- [Your instructions] Set out exactly, line by line, the stretch of data below that begins at the line containing "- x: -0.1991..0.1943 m" and ends at the line containing "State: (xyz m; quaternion", with both ends kept.

- [Records provided]

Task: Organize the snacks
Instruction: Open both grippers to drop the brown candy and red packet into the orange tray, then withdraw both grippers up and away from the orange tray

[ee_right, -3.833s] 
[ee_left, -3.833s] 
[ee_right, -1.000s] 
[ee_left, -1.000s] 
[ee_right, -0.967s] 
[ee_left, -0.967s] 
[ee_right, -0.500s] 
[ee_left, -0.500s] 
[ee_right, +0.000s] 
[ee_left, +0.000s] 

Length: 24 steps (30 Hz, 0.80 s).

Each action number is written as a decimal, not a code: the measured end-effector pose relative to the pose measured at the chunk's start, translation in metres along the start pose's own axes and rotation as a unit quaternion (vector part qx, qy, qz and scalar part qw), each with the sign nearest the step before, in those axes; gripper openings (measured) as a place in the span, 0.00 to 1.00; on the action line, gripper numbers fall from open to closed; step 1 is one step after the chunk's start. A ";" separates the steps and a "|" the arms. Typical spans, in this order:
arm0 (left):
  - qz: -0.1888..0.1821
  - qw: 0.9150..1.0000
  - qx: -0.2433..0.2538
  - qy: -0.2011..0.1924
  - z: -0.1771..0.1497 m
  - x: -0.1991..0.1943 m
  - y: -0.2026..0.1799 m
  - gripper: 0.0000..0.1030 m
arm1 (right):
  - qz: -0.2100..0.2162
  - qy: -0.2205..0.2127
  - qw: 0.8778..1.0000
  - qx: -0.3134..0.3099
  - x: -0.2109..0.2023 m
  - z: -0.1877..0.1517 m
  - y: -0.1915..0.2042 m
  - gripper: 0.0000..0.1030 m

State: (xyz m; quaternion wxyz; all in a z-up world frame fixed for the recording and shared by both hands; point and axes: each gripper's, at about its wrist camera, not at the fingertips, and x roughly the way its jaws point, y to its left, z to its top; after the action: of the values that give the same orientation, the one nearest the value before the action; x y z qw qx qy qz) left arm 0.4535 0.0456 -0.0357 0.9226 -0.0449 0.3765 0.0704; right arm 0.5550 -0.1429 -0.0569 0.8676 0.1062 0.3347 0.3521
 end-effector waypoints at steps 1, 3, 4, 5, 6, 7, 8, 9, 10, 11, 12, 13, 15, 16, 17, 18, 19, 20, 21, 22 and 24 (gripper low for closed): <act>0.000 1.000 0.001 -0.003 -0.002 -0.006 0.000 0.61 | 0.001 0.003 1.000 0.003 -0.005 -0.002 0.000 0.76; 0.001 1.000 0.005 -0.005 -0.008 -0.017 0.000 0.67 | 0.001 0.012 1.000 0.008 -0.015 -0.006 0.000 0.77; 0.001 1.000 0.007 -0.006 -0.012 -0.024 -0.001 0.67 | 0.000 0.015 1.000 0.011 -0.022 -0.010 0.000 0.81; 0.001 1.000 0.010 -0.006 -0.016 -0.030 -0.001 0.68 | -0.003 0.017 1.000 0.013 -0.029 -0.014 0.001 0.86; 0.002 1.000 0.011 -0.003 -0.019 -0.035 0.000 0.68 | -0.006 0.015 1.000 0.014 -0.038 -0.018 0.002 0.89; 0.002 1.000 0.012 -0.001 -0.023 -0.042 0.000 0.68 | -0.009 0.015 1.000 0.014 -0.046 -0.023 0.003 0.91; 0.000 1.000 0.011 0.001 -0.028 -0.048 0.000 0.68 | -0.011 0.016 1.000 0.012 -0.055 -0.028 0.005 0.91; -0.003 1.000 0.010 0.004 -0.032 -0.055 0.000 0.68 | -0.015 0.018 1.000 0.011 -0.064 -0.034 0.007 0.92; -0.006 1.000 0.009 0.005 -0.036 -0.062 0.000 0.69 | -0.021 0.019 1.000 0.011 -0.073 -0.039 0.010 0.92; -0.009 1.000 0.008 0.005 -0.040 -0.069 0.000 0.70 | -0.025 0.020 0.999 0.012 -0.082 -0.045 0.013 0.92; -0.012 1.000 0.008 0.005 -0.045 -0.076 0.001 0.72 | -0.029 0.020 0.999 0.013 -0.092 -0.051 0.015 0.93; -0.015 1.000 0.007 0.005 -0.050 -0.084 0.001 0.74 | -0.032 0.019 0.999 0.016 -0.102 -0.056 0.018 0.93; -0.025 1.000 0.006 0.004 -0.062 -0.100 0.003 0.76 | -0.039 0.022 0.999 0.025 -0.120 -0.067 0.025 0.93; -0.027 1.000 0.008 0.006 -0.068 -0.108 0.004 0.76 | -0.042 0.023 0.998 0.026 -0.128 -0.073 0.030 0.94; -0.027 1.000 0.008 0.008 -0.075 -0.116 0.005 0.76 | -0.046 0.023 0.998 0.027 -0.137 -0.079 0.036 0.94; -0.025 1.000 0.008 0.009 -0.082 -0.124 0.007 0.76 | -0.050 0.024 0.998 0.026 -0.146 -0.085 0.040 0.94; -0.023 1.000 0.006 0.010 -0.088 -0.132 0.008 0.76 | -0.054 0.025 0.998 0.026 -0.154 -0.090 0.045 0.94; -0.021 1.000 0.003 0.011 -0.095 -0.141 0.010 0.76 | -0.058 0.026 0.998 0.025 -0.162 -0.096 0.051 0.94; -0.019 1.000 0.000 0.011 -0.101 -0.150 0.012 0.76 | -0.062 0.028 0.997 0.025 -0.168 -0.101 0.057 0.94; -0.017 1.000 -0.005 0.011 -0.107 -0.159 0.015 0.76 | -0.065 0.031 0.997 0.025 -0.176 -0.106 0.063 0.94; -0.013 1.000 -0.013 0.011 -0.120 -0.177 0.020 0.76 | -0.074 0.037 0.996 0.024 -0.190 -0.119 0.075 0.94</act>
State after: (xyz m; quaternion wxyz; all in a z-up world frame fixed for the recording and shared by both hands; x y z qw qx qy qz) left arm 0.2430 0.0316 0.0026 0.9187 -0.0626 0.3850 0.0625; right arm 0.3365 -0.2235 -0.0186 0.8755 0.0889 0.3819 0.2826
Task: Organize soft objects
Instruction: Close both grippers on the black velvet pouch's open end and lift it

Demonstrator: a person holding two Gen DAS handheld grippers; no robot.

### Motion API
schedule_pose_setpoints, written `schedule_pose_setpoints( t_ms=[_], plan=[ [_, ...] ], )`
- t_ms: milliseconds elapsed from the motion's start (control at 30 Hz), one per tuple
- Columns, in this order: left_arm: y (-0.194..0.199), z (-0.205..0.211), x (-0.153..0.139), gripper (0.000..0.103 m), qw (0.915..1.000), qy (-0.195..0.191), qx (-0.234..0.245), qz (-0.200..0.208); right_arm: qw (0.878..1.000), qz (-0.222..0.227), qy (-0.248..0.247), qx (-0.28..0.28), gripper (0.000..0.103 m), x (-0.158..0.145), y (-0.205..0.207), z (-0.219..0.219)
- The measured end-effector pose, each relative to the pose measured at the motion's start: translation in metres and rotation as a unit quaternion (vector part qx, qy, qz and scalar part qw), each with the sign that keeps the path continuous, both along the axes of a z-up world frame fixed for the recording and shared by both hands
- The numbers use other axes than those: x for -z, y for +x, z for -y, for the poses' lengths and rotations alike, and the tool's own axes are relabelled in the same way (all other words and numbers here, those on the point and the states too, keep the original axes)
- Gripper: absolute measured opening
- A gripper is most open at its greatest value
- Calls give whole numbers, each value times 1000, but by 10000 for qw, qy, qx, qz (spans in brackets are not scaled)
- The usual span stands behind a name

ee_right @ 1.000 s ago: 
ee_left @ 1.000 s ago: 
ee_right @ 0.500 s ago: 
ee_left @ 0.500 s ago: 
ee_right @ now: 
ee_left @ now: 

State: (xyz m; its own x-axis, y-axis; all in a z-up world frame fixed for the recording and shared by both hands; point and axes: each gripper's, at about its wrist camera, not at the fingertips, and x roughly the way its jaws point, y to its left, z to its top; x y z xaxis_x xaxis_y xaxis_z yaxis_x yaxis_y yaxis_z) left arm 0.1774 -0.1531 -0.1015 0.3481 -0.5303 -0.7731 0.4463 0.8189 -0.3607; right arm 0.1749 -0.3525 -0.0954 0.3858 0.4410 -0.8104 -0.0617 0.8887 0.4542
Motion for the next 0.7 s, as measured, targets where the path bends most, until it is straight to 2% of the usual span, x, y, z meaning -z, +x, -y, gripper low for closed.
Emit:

- [Answer to this problem]
  - x: -0.1991..0.1943 m
  - y: -0.2026..0.1799 m
  - gripper: 0.0000..0.1030 m
arm1 (right):
  - qz: -0.2100..0.2162
  - qy: -0.2205..0.2127
  - qw: 0.8778..1.0000
  - qx: -0.3134..0.3099
  - x: -0.2109..0.2023 m
  - z: -0.1877..0.1517 m
  - y: -0.1915..0.2042 m
  - gripper: 0.0000..0.1030 m

State: (xyz m; quaternion wxyz; all in a z-up world frame fixed for the recording and shared by both hands; point and axes: each gripper's, at about its wrist camera, not at the fingertips, and x roughly the way its jaws point, y to its left, z to its top; after the action: of the values that give the same orientation, the one nearest the value before the action; x y z qw qx qy qz) left arm 0.4535 0.0456 -0.0357 0.9226 -0.0449 0.3765 0.0704; right arm 0.5550 -0.1429 -0.0569 0.8676 0.1062 0.3347 0.3521

What this exercise needed has been supplied.